◆ ASSIGNMENT: Each line from the one containing "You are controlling" to the end of the listing below should be output exactly; no other line is wanted.
SOURCE MATERIAL START
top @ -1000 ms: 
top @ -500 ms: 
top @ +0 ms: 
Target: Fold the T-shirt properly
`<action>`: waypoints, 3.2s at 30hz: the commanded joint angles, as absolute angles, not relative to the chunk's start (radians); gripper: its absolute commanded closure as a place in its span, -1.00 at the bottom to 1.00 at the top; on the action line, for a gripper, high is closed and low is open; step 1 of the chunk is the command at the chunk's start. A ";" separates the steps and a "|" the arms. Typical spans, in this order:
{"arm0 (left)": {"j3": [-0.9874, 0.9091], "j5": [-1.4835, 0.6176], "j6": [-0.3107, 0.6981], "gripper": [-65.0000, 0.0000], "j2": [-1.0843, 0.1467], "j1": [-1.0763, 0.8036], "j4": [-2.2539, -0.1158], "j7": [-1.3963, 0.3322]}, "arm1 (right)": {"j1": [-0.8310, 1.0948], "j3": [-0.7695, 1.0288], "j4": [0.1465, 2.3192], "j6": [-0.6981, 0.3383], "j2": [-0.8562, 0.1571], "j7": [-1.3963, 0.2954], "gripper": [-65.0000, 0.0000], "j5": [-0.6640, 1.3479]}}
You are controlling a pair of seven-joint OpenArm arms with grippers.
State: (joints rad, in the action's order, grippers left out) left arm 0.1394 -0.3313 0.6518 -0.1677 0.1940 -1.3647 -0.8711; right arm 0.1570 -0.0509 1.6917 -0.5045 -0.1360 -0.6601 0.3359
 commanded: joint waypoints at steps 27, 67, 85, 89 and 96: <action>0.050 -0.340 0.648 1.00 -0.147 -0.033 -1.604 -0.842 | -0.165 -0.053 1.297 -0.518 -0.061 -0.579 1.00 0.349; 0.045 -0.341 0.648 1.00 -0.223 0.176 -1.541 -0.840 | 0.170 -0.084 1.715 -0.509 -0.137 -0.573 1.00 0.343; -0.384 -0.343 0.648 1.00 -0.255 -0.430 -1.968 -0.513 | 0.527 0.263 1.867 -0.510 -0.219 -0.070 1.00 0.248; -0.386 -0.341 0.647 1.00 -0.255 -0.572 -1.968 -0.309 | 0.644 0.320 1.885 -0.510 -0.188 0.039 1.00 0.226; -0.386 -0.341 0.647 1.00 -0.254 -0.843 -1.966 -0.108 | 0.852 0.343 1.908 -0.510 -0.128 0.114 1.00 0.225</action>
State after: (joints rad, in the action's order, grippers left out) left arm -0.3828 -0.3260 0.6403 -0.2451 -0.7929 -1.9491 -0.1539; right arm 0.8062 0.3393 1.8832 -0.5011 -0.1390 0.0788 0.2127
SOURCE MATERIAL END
◆ ANSWER TO THE EXERCISE:
You are controlling a pair of seven-joint OpenArm arms with grippers.
State: (joints rad, in the action's order, grippers left out) left arm 0.1394 -0.3313 0.6518 -0.1677 0.1940 -1.3647 -0.8711; right arm 0.1570 -0.0509 1.6917 -0.5045 -0.1360 -0.6601 0.3359
 commanded: joint waypoints at steps 27, 67, 85, 89 and 96: <action>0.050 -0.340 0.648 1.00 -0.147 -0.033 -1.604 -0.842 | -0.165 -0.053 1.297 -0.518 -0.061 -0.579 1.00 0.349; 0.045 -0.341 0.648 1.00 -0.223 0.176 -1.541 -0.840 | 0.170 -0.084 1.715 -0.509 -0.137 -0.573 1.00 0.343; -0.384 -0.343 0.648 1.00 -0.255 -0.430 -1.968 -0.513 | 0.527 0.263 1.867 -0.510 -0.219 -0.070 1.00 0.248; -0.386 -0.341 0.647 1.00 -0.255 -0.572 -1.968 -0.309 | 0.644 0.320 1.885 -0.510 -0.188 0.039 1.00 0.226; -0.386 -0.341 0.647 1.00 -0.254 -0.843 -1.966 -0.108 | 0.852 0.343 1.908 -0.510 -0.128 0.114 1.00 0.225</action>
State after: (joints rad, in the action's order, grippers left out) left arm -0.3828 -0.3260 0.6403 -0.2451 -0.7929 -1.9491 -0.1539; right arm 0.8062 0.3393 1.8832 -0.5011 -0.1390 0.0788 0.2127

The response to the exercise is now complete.